INSTRUCTIONS TO FOLLOW
Find the line with "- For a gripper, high" in the records below. Copy it and every line after it, up to and including the line with "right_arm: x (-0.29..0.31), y".

DATA SHOWN
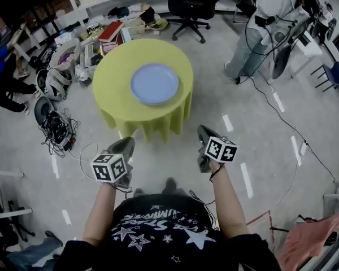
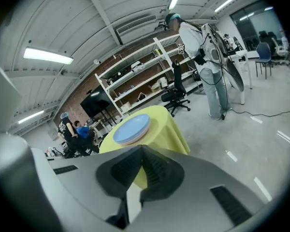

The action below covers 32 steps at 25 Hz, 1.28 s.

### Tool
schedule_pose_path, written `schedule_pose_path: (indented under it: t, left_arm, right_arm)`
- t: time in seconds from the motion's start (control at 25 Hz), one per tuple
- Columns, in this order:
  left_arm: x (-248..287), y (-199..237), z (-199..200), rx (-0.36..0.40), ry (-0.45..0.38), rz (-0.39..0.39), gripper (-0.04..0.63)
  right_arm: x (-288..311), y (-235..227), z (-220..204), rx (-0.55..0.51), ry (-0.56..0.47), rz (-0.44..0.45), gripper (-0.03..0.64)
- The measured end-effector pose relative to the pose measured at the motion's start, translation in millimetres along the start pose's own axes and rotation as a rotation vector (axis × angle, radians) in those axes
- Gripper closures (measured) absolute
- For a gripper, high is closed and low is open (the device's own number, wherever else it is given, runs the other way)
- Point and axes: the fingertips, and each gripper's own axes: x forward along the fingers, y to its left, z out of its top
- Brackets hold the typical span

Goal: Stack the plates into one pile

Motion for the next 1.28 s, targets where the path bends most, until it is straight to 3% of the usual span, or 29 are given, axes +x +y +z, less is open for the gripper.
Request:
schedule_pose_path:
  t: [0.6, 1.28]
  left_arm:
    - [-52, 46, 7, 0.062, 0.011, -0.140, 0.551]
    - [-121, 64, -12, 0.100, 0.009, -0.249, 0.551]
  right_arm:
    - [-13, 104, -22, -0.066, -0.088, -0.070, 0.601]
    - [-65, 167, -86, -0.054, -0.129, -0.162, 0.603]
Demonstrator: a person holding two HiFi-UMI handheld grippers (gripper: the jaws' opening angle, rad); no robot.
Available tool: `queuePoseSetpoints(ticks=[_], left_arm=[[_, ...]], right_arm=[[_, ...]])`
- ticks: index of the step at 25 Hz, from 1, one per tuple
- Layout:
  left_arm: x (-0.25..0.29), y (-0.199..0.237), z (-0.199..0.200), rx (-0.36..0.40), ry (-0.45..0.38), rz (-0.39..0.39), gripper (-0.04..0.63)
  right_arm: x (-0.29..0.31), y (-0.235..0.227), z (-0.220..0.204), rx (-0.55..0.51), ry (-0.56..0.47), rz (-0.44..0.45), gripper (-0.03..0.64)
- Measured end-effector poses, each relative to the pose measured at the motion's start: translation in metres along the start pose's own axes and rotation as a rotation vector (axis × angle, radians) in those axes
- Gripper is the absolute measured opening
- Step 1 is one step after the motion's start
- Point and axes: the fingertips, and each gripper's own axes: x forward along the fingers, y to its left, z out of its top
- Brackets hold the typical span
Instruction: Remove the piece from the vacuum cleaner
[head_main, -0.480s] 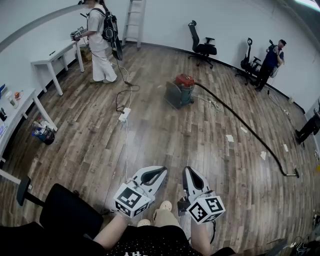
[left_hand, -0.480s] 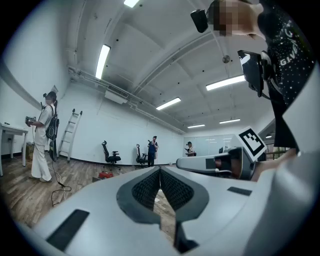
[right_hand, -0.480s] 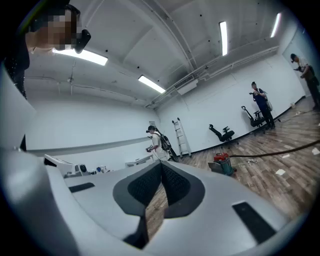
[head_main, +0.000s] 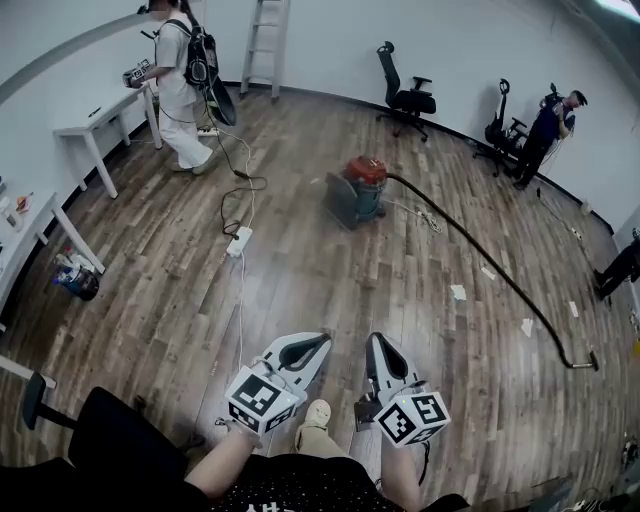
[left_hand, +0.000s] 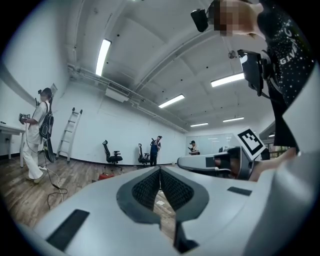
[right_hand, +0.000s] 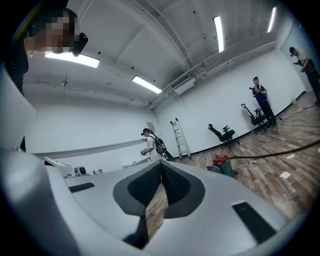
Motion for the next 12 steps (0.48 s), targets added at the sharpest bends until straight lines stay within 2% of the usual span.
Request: queuePoseSetpoints(ticks=[7, 12], left_arm=[[0.094, 0.037, 0.008, 0.006, -0.018, 0.039, 0.009], [0.136, 0.059, 0.009, -0.006, -0.031, 0.075, 0.009]], right_arm=[[0.055, -0.084, 0.034, -0.010, 0.005, 0.027, 0.012], [0.084, -0.126, 0.046, -0.010, 0.010, 0.047, 0.012]])
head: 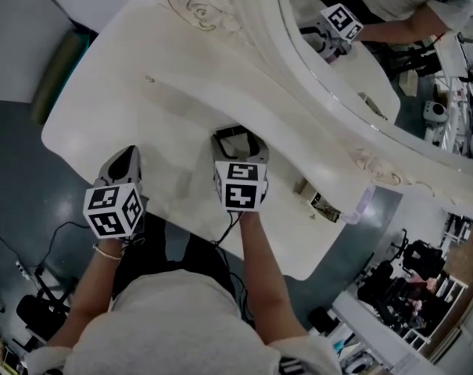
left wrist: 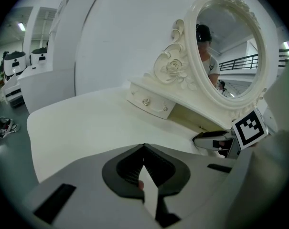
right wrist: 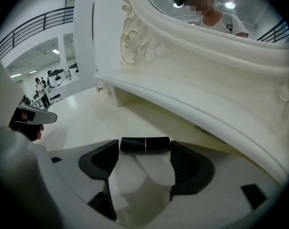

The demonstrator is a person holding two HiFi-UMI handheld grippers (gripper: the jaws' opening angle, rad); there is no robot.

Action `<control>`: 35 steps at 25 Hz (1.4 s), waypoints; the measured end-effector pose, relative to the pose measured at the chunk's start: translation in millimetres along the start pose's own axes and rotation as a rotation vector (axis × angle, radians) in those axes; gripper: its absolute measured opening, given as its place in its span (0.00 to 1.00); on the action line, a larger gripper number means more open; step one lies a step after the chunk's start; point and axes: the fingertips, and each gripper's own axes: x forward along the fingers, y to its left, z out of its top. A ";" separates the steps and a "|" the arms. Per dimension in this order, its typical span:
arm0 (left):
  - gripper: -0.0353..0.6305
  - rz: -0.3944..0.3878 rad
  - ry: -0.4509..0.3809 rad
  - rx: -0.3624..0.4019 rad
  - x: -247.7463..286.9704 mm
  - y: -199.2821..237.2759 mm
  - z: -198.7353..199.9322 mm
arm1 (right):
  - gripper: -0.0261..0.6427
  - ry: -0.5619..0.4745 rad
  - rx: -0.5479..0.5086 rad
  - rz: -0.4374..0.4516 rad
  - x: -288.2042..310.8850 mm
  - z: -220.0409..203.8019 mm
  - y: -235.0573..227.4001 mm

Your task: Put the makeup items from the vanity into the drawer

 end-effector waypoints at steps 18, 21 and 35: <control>0.06 -0.001 -0.004 0.003 0.5 2.4 1.7 | 0.51 -0.009 0.030 -0.020 2.5 -0.9 -5.1; 0.06 -0.002 -0.004 0.005 -0.9 2.5 -0.2 | 0.51 -0.018 0.038 -0.022 -2.1 -0.4 -3.6; 0.06 -0.048 -0.019 0.038 -13.3 -19.4 -6.5 | 0.51 -0.044 0.092 -0.040 -37.3 -15.2 -0.5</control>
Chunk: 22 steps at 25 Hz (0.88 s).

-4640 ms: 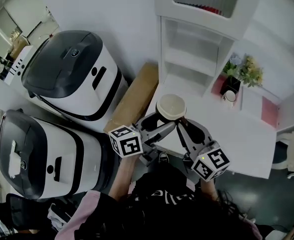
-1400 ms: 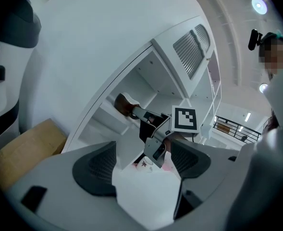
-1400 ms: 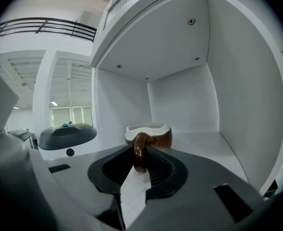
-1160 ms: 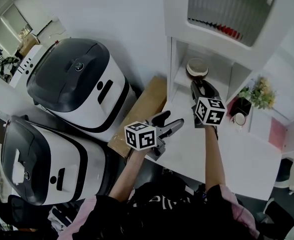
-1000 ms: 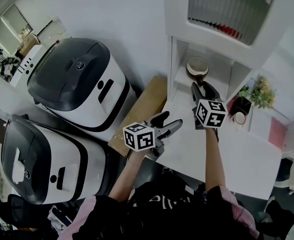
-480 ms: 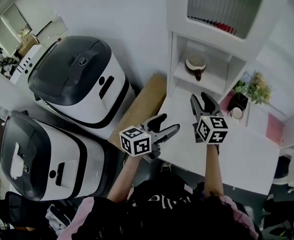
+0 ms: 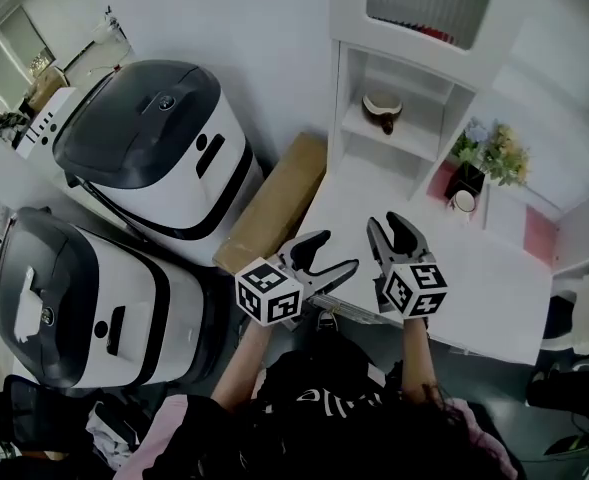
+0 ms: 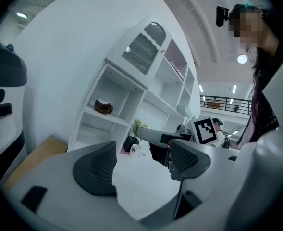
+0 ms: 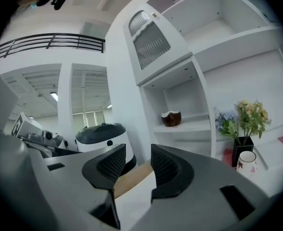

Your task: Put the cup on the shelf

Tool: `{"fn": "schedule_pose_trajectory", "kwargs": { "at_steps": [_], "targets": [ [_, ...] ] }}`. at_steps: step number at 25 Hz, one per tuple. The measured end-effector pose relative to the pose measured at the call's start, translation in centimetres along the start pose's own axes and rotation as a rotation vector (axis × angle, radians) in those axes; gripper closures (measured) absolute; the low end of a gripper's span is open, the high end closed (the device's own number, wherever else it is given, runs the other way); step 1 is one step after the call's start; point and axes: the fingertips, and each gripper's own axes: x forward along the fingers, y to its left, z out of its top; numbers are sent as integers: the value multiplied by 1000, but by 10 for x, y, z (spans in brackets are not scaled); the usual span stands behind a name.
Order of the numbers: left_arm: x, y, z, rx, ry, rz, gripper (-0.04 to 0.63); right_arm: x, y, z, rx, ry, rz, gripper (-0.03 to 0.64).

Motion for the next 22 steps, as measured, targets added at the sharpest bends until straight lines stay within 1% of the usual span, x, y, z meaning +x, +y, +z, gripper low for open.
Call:
{"fn": "schedule_pose_trajectory", "kwargs": {
  "at_steps": [5,7,8,10,11,15,22],
  "targets": [
    [-25,-41,-20,59,-10,0,233,-50,25,-19,-2,6,11,436],
    [-36,-57,-27,76,-22,3,246,-70,36,-25,0,3,17,439],
    [-43,-64,-30,81,-31,7,263,-80,41,-28,2,3,21,440],
    [-56,-79,-36,84,-56,16,321,-101,53,-35,8,4,29,440],
    [-63,-86,-39,82,-68,19,335,-111,59,-39,11,5,33,442],
    [-85,-113,-55,78,-89,34,371,-147,82,-55,27,14,56,445],
    [-104,-147,-84,65,-87,56,440,-199,110,-81,29,58,76,454]
  ]
}}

RESPONSE AREA
- For a gripper, high is closed and low is open (the device's own number, wherever else it is given, runs the other way)
- Point and axes: the fingertips, and each gripper's own axes: x forward along the fingers, y to its left, z out of its top
- Brackets hold the typical span

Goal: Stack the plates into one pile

Motion for the next 1.28 s, targets where the path bends most, until it is straight to 3% of the usual span, or 29 are given, axes +x +y +z, less is open for the gripper.
Request:
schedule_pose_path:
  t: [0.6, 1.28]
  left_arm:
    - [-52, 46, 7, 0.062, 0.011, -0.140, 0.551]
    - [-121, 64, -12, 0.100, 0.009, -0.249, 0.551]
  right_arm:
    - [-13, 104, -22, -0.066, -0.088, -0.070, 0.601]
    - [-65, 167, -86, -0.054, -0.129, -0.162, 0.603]
Demonstrator: a person holding two HiFi-UMI handheld grippers (gripper: the jaws' opening angle, rad); no robot.
Available tool: `queuePoseSetpoints(ticks=[_], left_arm=[[_, ...]], right_arm=[[_, ...]])`
- ticks: index of the step at 25 Hz, from 1, one per tuple
- Layout:
  left_arm: x (-0.25..0.29), y (-0.199..0.237), z (-0.199..0.200), rx (-0.36..0.40), ry (-0.45..0.38), rz (-0.39..0.39), gripper (-0.04..0.63)
  right_arm: x (-0.29..0.31), y (-0.235..0.227), z (-0.220..0.204), rx (-0.55..0.51), ry (-0.56..0.47), rz (-0.44..0.45), gripper (-0.03..0.64)

No further work remains on the exercise.